§ Exercise instructions:
With the pictures left out, transcribe exactly the lines from the one with "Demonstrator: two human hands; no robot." through the end of the data.

§ Provided material:
────────────────────

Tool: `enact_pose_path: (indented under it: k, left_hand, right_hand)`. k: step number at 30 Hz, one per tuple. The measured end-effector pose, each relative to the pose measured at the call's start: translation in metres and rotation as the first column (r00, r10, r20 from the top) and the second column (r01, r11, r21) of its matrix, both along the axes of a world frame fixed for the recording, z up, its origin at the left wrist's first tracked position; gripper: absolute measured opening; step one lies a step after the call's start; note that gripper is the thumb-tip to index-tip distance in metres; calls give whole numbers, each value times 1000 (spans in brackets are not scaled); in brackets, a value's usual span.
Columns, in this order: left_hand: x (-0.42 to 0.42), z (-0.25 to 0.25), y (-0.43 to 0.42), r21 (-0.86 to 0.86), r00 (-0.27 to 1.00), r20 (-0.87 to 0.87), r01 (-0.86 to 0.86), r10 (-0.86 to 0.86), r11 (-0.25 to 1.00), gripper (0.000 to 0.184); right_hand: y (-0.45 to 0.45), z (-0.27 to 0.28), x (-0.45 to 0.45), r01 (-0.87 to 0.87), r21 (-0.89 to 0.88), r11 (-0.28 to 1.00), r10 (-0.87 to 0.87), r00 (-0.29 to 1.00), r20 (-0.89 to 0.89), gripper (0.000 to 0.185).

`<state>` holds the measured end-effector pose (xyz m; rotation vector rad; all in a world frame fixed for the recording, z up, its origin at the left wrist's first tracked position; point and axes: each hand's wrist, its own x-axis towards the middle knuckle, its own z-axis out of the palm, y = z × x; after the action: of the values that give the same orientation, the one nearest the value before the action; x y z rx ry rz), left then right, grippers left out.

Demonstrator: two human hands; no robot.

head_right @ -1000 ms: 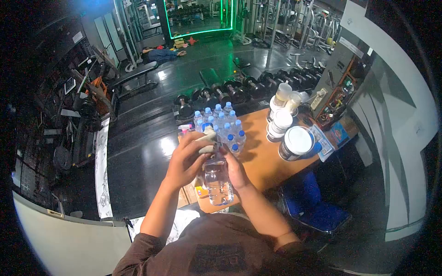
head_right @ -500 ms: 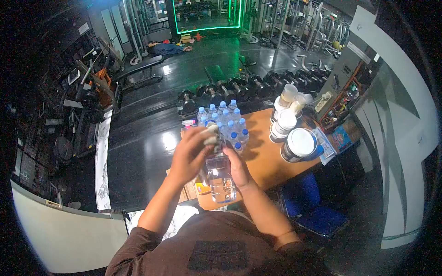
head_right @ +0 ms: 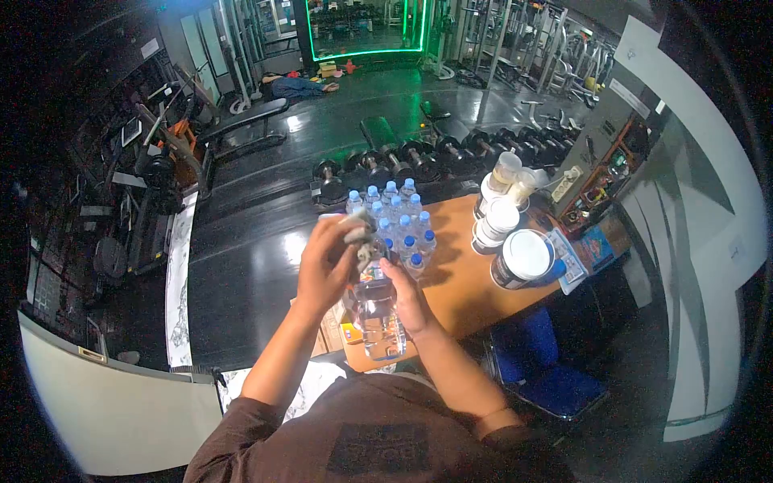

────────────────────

§ Response to the exercise:
Demonstrator: two human hands; no robot.

head_right @ -1000 ms: 
head_right @ -500 ms: 
head_right @ +0 ms: 

With that, the output is done.